True Online TD(lambda)
Proceedings of the 31st International Conference on Machine Learning, PMLR 32(1):692-700, 2014.
TD(lambda) is a core algorithm of modern reinforcement learning. Its appeal comes from its equivalence to a clear and conceptually simple forward view, and the fact that it can be implemented online in an inexpensive manner. However, the equivalence between TD(lambda) and the forward view is exact only for the off-line version of the algorithm (in which updates are made only at the end of each episode). In the online version of TD(lambda) (in which updates are made at each step, which generally performs better and is always used in applications) the match to the forward view is only approximate. In a sense this is unavoidable for the conventional forward view, as it itself presumes that the estimates are unchanging during an episode.
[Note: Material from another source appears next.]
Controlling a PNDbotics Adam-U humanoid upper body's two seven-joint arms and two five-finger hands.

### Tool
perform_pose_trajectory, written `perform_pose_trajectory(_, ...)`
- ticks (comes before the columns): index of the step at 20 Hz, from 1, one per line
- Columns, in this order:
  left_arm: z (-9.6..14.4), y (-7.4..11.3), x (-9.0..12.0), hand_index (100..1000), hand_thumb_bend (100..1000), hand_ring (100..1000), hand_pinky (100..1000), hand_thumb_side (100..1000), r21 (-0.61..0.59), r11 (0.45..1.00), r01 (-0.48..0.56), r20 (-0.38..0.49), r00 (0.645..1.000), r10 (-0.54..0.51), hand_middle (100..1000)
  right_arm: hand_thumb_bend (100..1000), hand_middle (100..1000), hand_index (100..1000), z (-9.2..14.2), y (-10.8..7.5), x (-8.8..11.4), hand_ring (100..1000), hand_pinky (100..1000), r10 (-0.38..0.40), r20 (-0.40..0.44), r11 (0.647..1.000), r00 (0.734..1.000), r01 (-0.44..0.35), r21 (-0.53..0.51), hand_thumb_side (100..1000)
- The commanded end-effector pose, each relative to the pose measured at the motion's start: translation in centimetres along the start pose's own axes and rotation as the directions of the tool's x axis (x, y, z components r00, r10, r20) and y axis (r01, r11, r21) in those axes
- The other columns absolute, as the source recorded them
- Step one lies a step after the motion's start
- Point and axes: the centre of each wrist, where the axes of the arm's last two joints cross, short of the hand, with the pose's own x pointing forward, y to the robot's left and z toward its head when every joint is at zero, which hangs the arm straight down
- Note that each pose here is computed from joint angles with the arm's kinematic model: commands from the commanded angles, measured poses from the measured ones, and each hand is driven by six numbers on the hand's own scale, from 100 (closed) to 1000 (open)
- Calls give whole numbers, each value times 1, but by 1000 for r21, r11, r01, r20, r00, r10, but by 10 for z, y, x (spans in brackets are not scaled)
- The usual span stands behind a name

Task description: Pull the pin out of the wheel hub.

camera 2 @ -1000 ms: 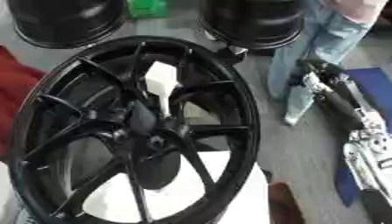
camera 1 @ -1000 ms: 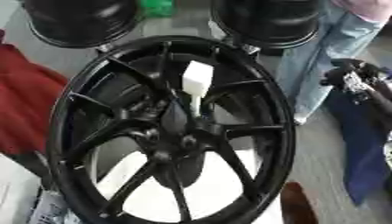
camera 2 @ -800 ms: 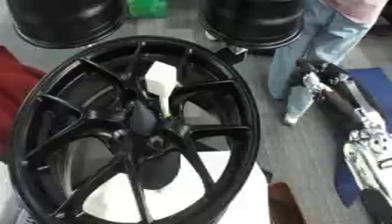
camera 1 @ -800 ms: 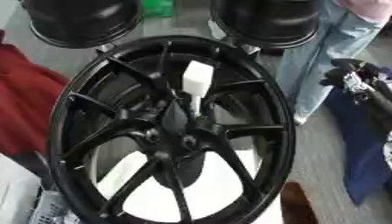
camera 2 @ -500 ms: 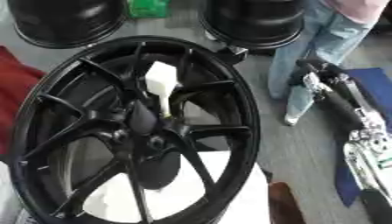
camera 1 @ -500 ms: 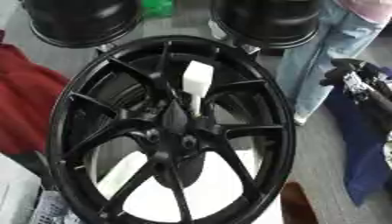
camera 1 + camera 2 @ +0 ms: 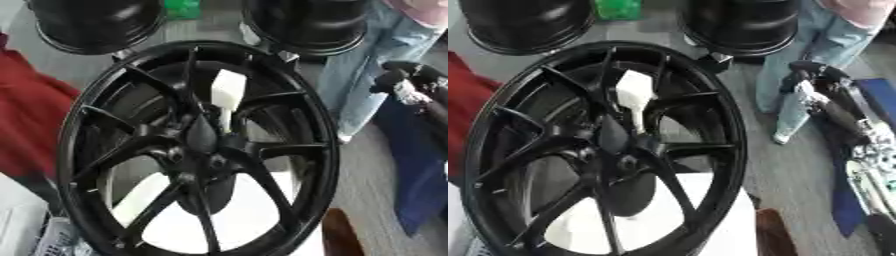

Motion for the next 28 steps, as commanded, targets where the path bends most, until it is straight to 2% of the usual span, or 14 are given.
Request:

In this paper we introduce a new forward view that takes into account the possibility of changing estimates and a new variant of TD(lambda) that exactly achieves it. Our algorithm uses a new form of eligibility trace similar to but different from conventional accumulating and replacing traces. The overall computational complexity is the same as TD(lambda), even when using function approximation. In our empirical comparisons, our algorithm outperformed TD(lambda) in all of its variations. It seems, by adhering more truly to the original goal of TD(lambda)—matching an intuitively clear forward view even in the online case—that we have found a new algorithm that simply improves on classical TD(lambda).